Airbus, which builds its wings in the UK, also set a new target of 64 planes a month by the second quarter of 2023.

“The aviation sector is beginning to recover from the Covid-19 crisis,” said chief executive Guillaume Faury.

The move by Airbus comes at a time when airlines are still struggling to remain financially viable.

Restrictions on international travel because of the coronavirus crisis have reduced flights to a bare minimum.

Despite this, the planemaker is looking ahead. It says it expects the commercial aircraft market to recover to pre-Covid levels between 2023 and 2025, led by single-aisle aircraft, which typically carry 200-250 passengers and fly on shorter routes.

Evolving market
Airbus said it would step up production of its A350 family of planes from five a month to six by autumn 2022.

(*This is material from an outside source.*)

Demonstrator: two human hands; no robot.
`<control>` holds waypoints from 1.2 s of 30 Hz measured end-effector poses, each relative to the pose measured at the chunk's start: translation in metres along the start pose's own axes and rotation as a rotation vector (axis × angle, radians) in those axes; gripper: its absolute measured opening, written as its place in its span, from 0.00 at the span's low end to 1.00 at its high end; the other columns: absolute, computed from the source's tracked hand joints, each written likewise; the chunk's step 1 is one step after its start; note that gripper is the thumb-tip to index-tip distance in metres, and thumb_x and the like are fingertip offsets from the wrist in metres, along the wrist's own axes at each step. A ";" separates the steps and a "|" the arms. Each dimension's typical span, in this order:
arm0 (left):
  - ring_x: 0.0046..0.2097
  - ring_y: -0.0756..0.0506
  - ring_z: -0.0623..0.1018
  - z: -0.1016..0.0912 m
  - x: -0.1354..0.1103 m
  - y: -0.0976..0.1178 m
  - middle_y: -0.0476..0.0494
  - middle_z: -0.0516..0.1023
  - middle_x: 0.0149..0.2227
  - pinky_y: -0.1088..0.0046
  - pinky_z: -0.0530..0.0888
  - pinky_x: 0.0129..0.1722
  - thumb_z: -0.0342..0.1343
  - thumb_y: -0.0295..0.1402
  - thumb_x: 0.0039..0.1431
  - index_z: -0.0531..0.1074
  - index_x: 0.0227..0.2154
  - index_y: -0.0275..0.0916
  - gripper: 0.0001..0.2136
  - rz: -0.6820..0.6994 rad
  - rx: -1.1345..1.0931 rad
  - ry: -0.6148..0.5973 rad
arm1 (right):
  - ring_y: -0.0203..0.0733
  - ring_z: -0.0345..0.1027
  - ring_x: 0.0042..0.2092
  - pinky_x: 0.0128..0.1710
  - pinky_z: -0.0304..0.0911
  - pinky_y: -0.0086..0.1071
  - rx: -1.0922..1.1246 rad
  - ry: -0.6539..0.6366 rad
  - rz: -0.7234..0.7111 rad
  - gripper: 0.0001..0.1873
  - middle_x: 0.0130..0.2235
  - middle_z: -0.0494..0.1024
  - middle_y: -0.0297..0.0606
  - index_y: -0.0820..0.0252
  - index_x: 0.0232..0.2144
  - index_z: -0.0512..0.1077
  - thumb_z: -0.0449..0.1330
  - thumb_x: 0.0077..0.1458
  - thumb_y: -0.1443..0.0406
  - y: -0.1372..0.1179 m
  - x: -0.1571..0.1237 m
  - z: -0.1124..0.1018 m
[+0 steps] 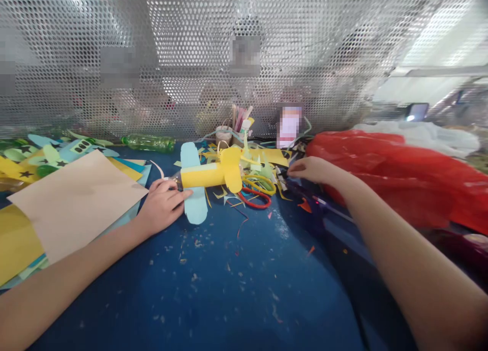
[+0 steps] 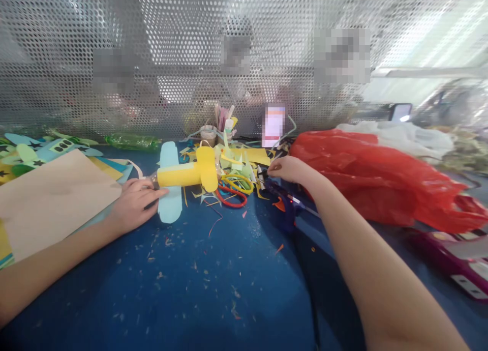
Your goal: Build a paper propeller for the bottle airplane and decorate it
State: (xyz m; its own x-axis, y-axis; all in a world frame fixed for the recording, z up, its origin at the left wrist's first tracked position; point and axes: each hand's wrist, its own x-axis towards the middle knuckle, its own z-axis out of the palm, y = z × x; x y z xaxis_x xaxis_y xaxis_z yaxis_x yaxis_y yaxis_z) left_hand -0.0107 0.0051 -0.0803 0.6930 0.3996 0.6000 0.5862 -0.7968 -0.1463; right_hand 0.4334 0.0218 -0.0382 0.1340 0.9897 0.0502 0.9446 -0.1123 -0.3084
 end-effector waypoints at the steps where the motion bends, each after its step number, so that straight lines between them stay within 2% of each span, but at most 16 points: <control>1: 0.42 0.40 0.74 0.001 -0.001 0.000 0.45 0.80 0.28 0.58 0.66 0.47 0.49 0.27 0.62 0.76 0.45 0.42 0.13 -0.004 -0.003 -0.007 | 0.41 0.72 0.26 0.31 0.65 0.31 0.000 -0.010 -0.002 0.03 0.23 0.79 0.34 0.57 0.22 0.78 0.64 0.43 0.68 0.001 0.001 0.001; 7: 0.43 0.40 0.75 0.003 -0.002 -0.002 0.44 0.80 0.28 0.56 0.66 0.48 0.49 0.28 0.61 0.76 0.45 0.42 0.13 -0.019 -0.019 -0.035 | 0.42 0.75 0.31 0.35 0.67 0.30 -0.024 -0.049 -0.015 0.11 0.29 0.82 0.34 0.57 0.35 0.80 0.60 0.48 0.66 -0.001 0.002 0.006; 14: 0.43 0.42 0.75 0.000 -0.001 0.000 0.45 0.82 0.34 0.58 0.66 0.48 0.50 0.29 0.63 0.77 0.44 0.44 0.12 -0.031 -0.073 0.002 | 0.48 0.75 0.39 0.40 0.65 0.33 -0.098 0.014 -0.027 0.10 0.36 0.83 0.39 0.56 0.30 0.80 0.59 0.51 0.64 -0.004 0.000 0.010; 21: 0.41 0.42 0.75 -0.001 0.000 0.001 0.45 0.82 0.32 0.59 0.67 0.47 0.50 0.30 0.63 0.78 0.42 0.45 0.12 0.013 -0.080 0.019 | 0.45 0.72 0.30 0.31 0.61 0.33 -0.130 0.010 0.014 0.17 0.27 0.81 0.41 0.58 0.22 0.78 0.60 0.51 0.53 -0.008 0.002 0.015; 29: 0.42 0.41 0.75 -0.001 0.000 0.002 0.45 0.82 0.31 0.57 0.67 0.47 0.49 0.31 0.64 0.79 0.43 0.46 0.13 -0.007 -0.123 -0.021 | 0.40 0.66 0.23 0.25 0.56 0.32 -0.126 -0.004 0.073 0.19 0.17 0.73 0.37 0.57 0.12 0.72 0.63 0.48 0.54 -0.009 0.005 0.017; 36: 0.41 0.42 0.75 0.001 0.001 0.001 0.44 0.81 0.31 0.59 0.69 0.45 0.49 0.30 0.64 0.79 0.41 0.42 0.13 0.062 -0.074 0.014 | 0.37 0.59 0.19 0.24 0.52 0.32 -0.088 -0.020 0.106 0.27 0.11 0.64 0.34 0.57 0.06 0.66 0.64 0.48 0.52 -0.014 0.002 0.015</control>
State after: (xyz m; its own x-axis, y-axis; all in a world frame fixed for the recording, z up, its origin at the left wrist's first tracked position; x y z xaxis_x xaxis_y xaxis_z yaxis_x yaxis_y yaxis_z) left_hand -0.0089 0.0051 -0.0804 0.7211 0.3425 0.6023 0.5090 -0.8516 -0.1251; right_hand 0.4162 0.0271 -0.0476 0.2298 0.9732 0.0026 0.9481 -0.2233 -0.2266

It also envisages producing 14 of its A220 airliners every month within the next five years. The current monthly production rate is five, which Airbus said would increase to six early next year.

However, A330 production would remain at an average of two a month.

Airbus said it was “protecting its ability to further adapt as the market evolves”.

Mr Faury said: “The message to our supplier community provides visibility to the entire industrial ecosystem to secure the necessary capabilities and be ready when market conditions call for it.

“In parallel, we are transforming our industrial system by optimising our aerostructures set-up and modernising our A320 Family production facilities. All these actions are set in motion to prepare our future.”

Meanwhile, aircraft engine firm Rolls-Royce has opened the world’s largest indoor aerospace testbed in Derby.

The facility will allow it to perform development work on its next generation of engines, the UltraFan, expected to be 25% more efficient than current models.

Business Secretary Kwasi Kwarteng, who attended the opening ceremony, said the new testbed showed that the UK remained “a global leader in aeroengine technology”.